さらに、債務者にありがたいメリットとして、任意整理をすると、あなたに対する借金の催促の連絡や請求が中止されるという点があります。任意整理するとすぐに借入先へ受任通知が送付され、受任通知受け取り後は、貸金業法の定めによりあなたへの直接催促取り立てができなくなるのです。

また、複数の借入先があった場合、任意整理する借金を選ぶことができる点も大きなメリットです。必ずしもすべての借金を任意整理する必要はなく、例えば、住宅ローンや自動車ローン、奨学金など保証人がいる借入先を一部除外することができます。

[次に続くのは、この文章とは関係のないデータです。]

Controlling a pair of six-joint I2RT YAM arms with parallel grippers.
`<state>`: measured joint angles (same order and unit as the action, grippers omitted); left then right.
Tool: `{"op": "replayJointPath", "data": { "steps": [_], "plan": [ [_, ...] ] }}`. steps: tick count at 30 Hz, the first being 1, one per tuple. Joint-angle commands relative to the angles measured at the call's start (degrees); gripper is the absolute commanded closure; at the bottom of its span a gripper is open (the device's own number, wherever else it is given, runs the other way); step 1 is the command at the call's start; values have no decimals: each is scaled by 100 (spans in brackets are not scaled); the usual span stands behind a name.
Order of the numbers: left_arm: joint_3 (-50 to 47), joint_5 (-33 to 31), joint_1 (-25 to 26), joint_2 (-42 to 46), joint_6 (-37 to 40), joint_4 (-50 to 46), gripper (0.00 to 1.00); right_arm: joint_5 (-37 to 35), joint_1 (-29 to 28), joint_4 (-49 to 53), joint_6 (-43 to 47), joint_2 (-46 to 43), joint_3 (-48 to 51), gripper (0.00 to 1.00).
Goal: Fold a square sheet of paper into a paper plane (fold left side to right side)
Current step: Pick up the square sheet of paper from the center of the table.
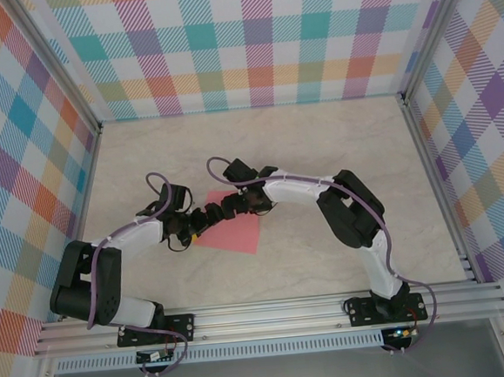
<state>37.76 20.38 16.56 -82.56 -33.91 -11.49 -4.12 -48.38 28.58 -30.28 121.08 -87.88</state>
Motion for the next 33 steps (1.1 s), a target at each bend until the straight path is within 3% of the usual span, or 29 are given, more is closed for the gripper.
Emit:
{"op": "replayJointPath", "data": {
  "steps": [1, 9, 12, 19, 24, 33],
  "plan": [
    [-60, -166, 104, -140, -36, -108, 0, 258, -71, 105, -33, 57, -66, 16],
    [-7, -411, 102, 660, -28, -306, 0, 740, 83, -224, 230, -269, 249, 62],
    [34, -577, 102, 1086, 23, -487, 0, 1089, 207, -489, 285, -486, 512, 71],
    [100, -891, 93, 2034, 136, -858, 0, 2211, 703, -1513, 320, -1346, 1523, 86],
    [193, -730, 59, 2463, 275, -939, 0, 3189, 1248, -2140, 510, -2072, 2356, 87],
    [387, 668, 41, 2656, 264, 140, 0, 4130, 2316, -1485, 1381, -4128, 2943, 87]
  ]
}}
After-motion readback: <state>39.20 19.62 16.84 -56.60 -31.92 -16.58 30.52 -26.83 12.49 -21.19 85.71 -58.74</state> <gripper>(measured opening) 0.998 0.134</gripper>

ただし、任意整理にはデメリットもあります。まず、自己破産や個人再生と比べて、借金の減額幅が小さいことです。あなたの借金の金額や借入時の利息、借入期間によっては思っていたよりも減額しないことがあります。返済額が大きすぎる場合は、自己破産や個人再生も考えたほうが良いでしょう。
また、信用情報機関にあなたが債務整理の手続きをしたことが記録され、今後5年程度もの間、ブラックリストに登録されてしまいます。そうなると、しばらくローンやクレジットカードの利用は難しくなります。

任意整理はあくまで交渉なので、借入先が非協力的な場合もありますが、応じてもらえるケースが多いです。任意整理にはデメリットもありますが、借金をしっかりと返済するという目的においては多くのメリットがあります。検討中の方は、お近くの弁護士事務所へ相談へ行きましょう。